Przyznał jednak, że słowa, które wypowiedział, paść nie powinny, znowu tłumaczył się zdenerwowaniem, emocjami. "Nie byłem jeden, setki ludzi tak robiło" - dodał. Powtarzał, że to "nie jego ideologia, żeby takie rzeczy się działy publicznie".
Zaatakowani słownie małżonkowie mieli w procesie status pokrzywdzonych, to osoby w wieku ok. 40-45 lat, mieszkańcy Warszawy. Jak zeznali, szli w marszu, gdy nieznany im mężczyzna znalazł się obok nich i zaczęły padać z jego strony wyzwiska. "Ja to odczułam tak, jakby się po prostu do nas przyczepił" - mówiła kobieta, która wyjęła wtedy telefon i zaczęła całą sytuację nagrywać. Ponieważ dalej padały wyzwiska i przekleństwa, jej mąż poprosił policjanta o interwencję.

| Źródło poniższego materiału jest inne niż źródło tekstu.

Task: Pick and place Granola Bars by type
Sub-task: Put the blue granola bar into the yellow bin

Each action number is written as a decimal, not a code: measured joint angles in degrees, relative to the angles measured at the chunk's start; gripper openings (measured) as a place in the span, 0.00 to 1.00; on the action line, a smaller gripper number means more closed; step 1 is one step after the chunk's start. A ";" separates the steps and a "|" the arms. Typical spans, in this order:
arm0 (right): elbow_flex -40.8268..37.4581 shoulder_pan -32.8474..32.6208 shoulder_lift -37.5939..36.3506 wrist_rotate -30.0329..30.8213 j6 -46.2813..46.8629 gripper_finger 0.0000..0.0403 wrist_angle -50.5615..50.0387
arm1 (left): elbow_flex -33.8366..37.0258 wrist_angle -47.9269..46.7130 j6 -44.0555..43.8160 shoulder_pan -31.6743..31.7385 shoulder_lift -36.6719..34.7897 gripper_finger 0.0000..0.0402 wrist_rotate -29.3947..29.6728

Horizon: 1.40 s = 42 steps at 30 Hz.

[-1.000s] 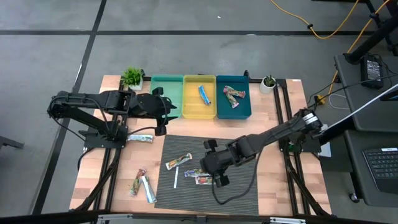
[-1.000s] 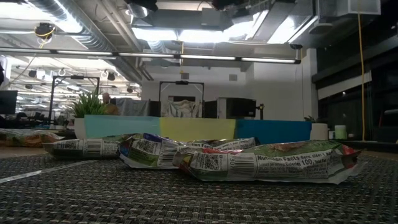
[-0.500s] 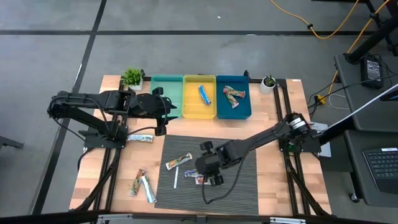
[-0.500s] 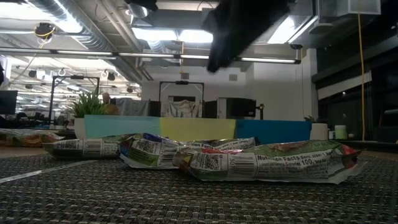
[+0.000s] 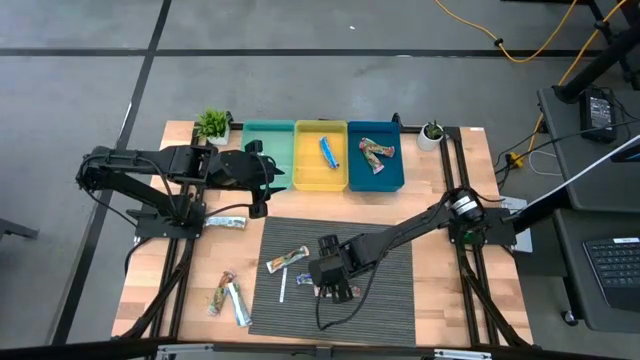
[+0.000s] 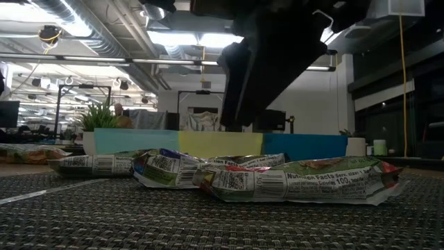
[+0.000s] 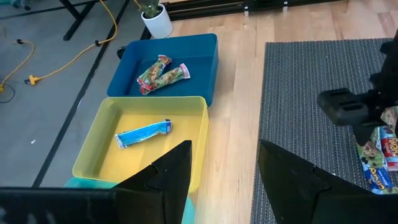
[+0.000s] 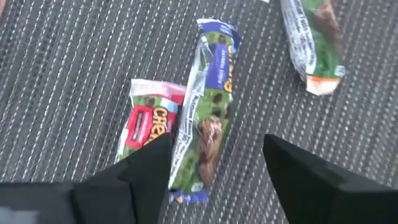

Nie wiem, czy ten pan uznał nas za osoby homoseksualne, ale wrażenie było takie, że właśnie z tego powodu zostaliśmy znieważeni. Osobiście nie potrafię tego zrozumieć, dlaczego jest to powód do znieważania kogokolwiek
- mówił z kolei mąż kobiety.
Sąd po jednej rozprawie wydał wyrok - skazał 41-latka na karę sześciu miesięcy ograniczenia wolności, z obowiązkiem wykonywania nieodpłatnej, kontrolowanej pracy na cele społeczne w wymiarze po 30 godzin w miesiącu.
Treści, które wypowiadał oskarżony pod adresem pokrzywdzonych, są to treści znieważające, stanowią one mowę nienawiści, która jest niedopuszczalna
- mówiła w uzasadnieniu wyroku sędzia Barbara Paszkowska.
Podkreślała, że taka mowa nienawiści jest niedopuszczalna zarówno na podstawie Kodeksu karnego, jak i ogólnych zasad stanowiących podstawę porządku prawnego RP i Unii Europejskiej.
Odnosząc się do słów, które padły, sędzia Barbara Paszkowska podkreślała, że nie można tu mówić o wolności słowa i swobodzie wypowiedzi. "To przekracza tę granicę w sposób oczywisty i rażący, i stanowi realizację właśnie mowy nienawiści" - uzasadniała.
Kwestia posiadania własnych poglądów, własnej oceny sytuacji i kwestia niezgadzania się z pewnymi zjawiskami społecznymi nie upoważnia do tego, aby obrażać w tak bezpardonowy, wulgarny i obrzydliwy sposób innych ludzi - dodała sędzia Paszkowska.
Przytaczała treść preambuły Konstytucji RP.
Uważam, że każdy obywatel, niezależnie od tego, jaką wyznaje wiarę, jakiego jest koloru skóry, jakie wyznaje poglądy, jaki ma światopogląd, jaką ma orientację seksualną czy tożsamość płciową, winien przestrzegać tych podstawowych zasad, o których mowa w preambule - powiedziała Paszkowska.
Podkreślała, że wartości chrześcijańskie i - jak to ujęła - obowiązek chrześcijański - oznaczają stanie po stronie tych, którzy "są krzywdzeni, marginalizowani, którzy są słabsi".
Odmienność drugiego człowieka nie jest powodem, by kogoś poniżać, obrażać, określać wulgarnymi określeniami, bo to jest niegodne człowieka (...) Tu nie ma żadnej ideologii, to są po prostu ludzie, mówimy o ich niezbywalnej godności, o podstawowych prawach człowieka - powiedziała.
Pytany, czy to rozumie, skazany potwierdził. Po wyjściu z sali rozpraw podszedł do małżonków i z nimi rozmawiał. Przepraszał za swoje słowa.